What is expected: From the entries below, please output exactly the lines starting at the one containing "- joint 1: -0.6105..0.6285" and ending at the one containing "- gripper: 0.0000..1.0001", both included.
"""
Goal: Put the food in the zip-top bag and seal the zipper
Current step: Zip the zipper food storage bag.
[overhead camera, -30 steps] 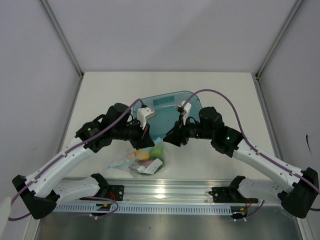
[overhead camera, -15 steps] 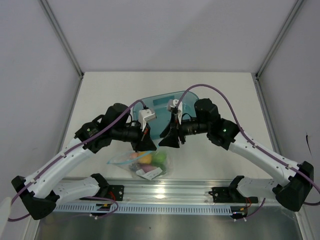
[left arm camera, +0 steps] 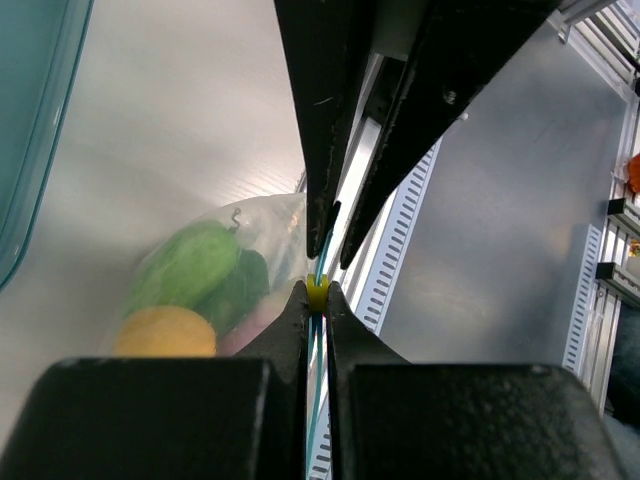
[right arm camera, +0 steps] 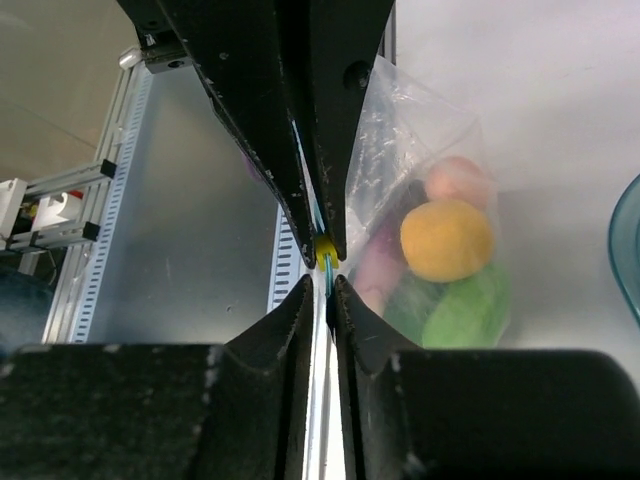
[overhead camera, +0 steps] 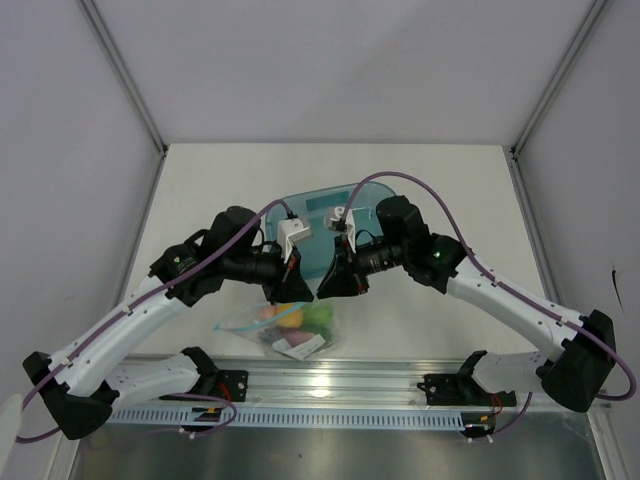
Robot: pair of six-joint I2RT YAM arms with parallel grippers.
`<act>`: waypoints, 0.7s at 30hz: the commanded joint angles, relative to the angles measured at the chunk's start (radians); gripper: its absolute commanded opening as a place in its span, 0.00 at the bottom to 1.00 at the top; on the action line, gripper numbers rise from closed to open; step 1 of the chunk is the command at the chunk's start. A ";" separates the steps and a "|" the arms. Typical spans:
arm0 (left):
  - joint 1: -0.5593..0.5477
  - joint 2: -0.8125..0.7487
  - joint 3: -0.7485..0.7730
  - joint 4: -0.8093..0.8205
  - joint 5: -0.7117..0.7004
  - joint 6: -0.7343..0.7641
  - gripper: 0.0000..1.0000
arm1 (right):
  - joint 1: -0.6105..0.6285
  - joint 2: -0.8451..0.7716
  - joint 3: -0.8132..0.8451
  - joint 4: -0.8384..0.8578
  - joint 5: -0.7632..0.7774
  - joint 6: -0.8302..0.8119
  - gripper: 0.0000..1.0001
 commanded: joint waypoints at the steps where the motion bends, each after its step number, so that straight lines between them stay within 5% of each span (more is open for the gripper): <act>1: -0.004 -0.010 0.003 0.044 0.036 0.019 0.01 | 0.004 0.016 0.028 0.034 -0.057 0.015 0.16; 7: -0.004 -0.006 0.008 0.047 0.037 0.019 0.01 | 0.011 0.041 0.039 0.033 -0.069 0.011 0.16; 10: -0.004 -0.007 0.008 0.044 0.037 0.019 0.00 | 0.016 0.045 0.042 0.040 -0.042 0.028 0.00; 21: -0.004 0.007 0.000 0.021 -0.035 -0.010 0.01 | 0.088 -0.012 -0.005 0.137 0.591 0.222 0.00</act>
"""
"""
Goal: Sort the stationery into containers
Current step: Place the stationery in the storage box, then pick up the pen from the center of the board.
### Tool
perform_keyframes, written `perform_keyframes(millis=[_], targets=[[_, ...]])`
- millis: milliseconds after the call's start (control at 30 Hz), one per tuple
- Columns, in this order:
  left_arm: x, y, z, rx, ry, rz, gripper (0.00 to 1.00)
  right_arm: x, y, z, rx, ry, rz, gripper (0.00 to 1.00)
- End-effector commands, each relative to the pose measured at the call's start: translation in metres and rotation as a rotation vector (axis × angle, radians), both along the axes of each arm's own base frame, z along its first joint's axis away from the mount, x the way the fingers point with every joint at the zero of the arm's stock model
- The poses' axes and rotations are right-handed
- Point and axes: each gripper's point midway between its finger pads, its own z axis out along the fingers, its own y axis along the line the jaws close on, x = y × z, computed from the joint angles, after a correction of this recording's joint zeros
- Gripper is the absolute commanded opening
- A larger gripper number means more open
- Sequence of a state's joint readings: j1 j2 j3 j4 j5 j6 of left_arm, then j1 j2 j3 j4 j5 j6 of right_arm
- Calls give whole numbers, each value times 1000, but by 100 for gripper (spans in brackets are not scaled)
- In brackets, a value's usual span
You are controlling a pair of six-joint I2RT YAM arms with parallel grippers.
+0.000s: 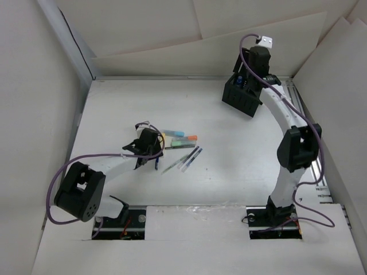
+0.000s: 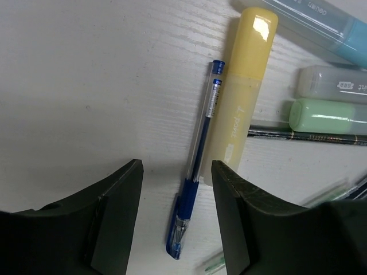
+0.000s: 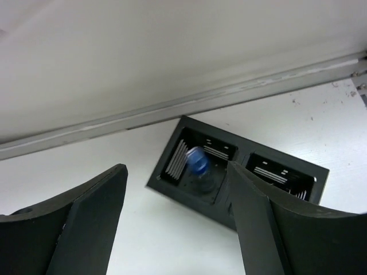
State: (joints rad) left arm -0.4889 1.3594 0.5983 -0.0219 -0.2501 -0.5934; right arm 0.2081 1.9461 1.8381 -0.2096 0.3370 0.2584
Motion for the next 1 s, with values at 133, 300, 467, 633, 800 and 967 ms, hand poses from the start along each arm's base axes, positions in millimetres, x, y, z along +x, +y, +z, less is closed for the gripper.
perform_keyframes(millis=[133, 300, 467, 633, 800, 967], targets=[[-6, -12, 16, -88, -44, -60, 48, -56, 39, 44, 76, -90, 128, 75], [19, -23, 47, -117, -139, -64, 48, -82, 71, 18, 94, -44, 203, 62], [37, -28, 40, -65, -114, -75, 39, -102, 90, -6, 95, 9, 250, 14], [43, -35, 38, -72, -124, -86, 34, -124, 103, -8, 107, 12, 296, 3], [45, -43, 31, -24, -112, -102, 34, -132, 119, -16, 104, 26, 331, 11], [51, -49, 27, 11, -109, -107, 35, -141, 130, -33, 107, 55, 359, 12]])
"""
Written answer:
  - joint 1: -0.6105..0.6285
  - joint 2: -0.8451..0.7716
  - joint 3: -0.8132..0.8451
  - joint 4: -0.8384..0.8578
  - joint 5: -0.7632..0.7774
  - joint 6: -0.8302..0.8119
  - gripper: 0.0000..1.0001

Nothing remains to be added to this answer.